Everything in the listing below should be repeated exactly.

══════

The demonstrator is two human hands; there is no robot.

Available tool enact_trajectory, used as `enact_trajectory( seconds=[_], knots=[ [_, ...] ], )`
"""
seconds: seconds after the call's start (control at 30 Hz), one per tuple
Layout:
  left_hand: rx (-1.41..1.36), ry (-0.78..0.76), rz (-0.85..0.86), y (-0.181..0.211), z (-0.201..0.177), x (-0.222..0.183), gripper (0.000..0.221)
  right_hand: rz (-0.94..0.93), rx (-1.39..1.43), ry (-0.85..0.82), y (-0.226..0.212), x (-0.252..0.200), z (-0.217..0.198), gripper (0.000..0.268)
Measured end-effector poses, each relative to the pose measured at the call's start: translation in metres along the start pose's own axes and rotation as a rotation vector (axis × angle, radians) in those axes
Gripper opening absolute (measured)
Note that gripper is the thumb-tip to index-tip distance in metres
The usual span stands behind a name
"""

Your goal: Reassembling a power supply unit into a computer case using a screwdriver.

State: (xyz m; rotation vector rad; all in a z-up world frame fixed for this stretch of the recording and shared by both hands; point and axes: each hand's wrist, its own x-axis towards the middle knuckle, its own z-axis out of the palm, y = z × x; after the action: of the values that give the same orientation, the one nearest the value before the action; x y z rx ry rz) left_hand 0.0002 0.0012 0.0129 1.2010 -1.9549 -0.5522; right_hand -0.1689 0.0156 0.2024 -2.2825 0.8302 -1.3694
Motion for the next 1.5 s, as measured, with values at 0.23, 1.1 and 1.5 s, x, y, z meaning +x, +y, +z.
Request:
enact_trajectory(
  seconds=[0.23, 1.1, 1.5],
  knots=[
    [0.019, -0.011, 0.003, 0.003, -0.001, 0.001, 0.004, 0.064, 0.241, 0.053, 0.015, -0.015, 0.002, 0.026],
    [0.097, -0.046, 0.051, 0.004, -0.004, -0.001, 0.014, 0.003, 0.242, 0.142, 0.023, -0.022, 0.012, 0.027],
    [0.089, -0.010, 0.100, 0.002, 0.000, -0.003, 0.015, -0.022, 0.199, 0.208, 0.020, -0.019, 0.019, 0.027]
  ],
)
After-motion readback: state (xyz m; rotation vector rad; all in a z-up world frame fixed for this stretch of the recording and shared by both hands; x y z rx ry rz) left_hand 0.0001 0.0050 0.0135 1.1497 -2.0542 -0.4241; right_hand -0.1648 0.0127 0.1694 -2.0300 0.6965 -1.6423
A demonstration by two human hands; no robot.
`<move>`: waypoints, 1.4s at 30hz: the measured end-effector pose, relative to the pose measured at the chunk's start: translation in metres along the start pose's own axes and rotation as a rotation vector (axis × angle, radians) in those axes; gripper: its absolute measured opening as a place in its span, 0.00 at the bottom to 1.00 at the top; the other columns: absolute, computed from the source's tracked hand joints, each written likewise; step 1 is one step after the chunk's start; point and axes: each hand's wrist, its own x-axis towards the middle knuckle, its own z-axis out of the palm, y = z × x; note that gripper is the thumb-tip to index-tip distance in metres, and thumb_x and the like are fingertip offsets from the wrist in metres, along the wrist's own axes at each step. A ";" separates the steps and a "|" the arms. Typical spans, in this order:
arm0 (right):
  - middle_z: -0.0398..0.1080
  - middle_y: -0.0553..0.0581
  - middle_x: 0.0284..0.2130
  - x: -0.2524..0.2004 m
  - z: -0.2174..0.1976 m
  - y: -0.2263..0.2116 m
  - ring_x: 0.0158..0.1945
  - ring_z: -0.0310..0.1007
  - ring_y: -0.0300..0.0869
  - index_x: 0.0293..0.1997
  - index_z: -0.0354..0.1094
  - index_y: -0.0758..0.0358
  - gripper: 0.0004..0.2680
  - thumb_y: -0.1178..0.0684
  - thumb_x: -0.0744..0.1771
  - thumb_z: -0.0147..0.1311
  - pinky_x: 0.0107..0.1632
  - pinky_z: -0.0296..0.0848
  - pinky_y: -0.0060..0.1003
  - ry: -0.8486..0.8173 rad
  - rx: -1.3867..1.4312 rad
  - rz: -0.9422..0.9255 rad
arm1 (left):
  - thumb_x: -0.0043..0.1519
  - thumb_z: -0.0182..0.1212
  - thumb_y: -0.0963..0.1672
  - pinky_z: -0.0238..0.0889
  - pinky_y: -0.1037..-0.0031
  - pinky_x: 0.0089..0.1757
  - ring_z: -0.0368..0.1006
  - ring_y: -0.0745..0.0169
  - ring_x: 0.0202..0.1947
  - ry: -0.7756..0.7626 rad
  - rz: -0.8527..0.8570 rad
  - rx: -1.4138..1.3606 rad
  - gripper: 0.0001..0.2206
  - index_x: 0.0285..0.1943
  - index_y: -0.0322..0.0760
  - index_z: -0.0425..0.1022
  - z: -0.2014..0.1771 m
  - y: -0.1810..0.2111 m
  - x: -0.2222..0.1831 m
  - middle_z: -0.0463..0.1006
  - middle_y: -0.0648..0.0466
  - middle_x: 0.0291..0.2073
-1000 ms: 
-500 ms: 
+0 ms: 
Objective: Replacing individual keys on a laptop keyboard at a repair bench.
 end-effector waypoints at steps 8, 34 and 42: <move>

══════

Reply to the exercise
The demonstrator is two human hands; there is no robot.

Available tool enact_trajectory, used as `enact_trajectory( seconds=[_], knots=[ [_, ...] ], )`
"""
seconds: seconds after the call's start (control at 30 Hz), one per tuple
Layout:
  left_hand: rx (-1.41..1.36), ry (-0.78..0.76), rz (-0.85..0.86), y (-0.181..0.211), z (-0.201..0.177), x (-0.222..0.183), gripper (0.000..0.221)
  right_hand: rz (-0.94..0.93), rx (-1.39..1.43), ry (-0.85..0.82), y (-0.226..0.212), x (-0.252..0.200), z (-0.217..0.198), gripper (0.000..0.268)
Measured end-effector poses, each relative to the pose measured at the call's start: translation in metres along the start pose's own axes and rotation as a rotation vector (axis × angle, radians) in those axes
Gripper opening absolute (measured)
Note that gripper is the thumb-tip to index-tip distance in metres
The usual span stands behind a name
"""

Your goal: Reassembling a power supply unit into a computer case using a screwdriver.

State: (xyz m; rotation vector rad; all in a z-up world frame fixed for this stretch of the recording and shared by both hands; point and axes: each hand's wrist, its own x-axis towards the middle knuckle, its own z-axis out of the palm, y = z × x; after the action: of the values that give the same orientation, the one nearest the value before the action; x y z rx ry rz) left_hand 0.0002 0.0012 0.0129 1.2010 -1.9549 -0.5522; right_hand -0.1689 0.0156 0.2024 -2.2825 0.8302 -1.3694
Motion for the next 1.5 s, as measured, with values at 0.23, 1.1 and 1.5 s, x, y, z meaning +x, +y, +z.
Request:
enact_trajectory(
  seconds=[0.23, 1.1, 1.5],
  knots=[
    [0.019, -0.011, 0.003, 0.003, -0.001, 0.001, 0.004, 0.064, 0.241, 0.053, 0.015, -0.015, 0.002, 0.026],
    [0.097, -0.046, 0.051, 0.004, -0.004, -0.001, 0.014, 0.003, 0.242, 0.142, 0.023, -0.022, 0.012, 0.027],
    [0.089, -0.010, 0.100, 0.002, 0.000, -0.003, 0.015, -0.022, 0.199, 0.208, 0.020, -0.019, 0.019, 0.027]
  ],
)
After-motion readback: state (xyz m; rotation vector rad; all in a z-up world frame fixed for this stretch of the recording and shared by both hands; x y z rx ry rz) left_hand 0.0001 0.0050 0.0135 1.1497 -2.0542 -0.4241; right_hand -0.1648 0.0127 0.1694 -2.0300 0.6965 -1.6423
A demonstration by two human hands; no robot.
`<move>`: waypoints, 1.4s at 30hz: the measured end-effector pose, relative to the pose measured at the chunk's start: translation in metres along the start pose's own axes and rotation as a rotation vector (axis × angle, radians) in those axes; gripper: its absolute measured opening as a place in its span, 0.00 at the bottom to 1.00 at the top; the other columns: absolute, computed from the source's tracked hand joints, each written likewise; step 1 is one step after the chunk's start; point and axes: each hand's wrist, its own x-axis towards the middle knuckle, its own z-axis out of the palm, y = z × x; note that gripper is the thumb-tip to index-tip distance in metres, and thumb_x and the like are fingertip offsets from the wrist in metres, along the wrist's own axes at each step. A ";" separates the steps and a "|" the arms. Typical spans, in this order:
arm0 (right):
  - middle_z: -0.0398..0.1080
  - middle_y: -0.0553..0.0581
  - middle_x: 0.0284..0.2130
  - x: -0.2524..0.2004 m
  - z: -0.2174..0.1976 m
  - y: -0.2263..0.2116 m
  - ring_x: 0.0158..0.1945
  - ring_z: -0.0310..0.1007
  - ring_y: -0.0300..0.0869
  - index_x: 0.0293..0.1997
  - index_z: -0.0354..0.1094
  - index_y: -0.0758..0.0358
  - gripper: 0.0004..0.2680
  - thumb_y: -0.1178..0.0684
  - thumb_x: -0.0744..0.1771
  - thumb_z: -0.0147..0.1311
  - pinky_x: 0.0107..0.1632
  - pinky_z: -0.0296..0.0848
  - pinky_y: -0.0060..0.1003
  - ry: -0.8486..0.8173 rad
  - rx: -1.3867..1.4312 rad
  - rz: -0.9422..0.9255 rad
arm1 (left):
  - thumb_x: -0.0043..0.1519
  - thumb_z: -0.0182..0.1212
  - thumb_y: -0.0963..0.1672
  - pinky_z: -0.0238..0.0889
  - pinky_y: -0.1037..-0.0031
  - pinky_x: 0.0089..0.1757
  - ring_z: -0.0368..0.1006
  - ring_y: -0.0745..0.0169
  - ring_x: 0.0202..0.1947
  - ry: -0.7756..0.7626 rad
  - rz: -0.8527..0.8570 rad
  - rx: -1.4138..1.3606 rad
  - gripper: 0.0001..0.2206
  - index_x: 0.0285..0.1943
  - index_y: -0.0322..0.0760
  - index_z: -0.0425..0.1022
  - z: -0.2014..0.1771 m
  - y: -0.1810..0.2111 m
  - x: -0.2222..0.1831 m
  - middle_z: -0.0463..0.1006
  - middle_y: -0.0648..0.0466
  - middle_x: 0.0291..0.2073
-1000 ms: 
-500 ms: 
+0 ms: 
Objective: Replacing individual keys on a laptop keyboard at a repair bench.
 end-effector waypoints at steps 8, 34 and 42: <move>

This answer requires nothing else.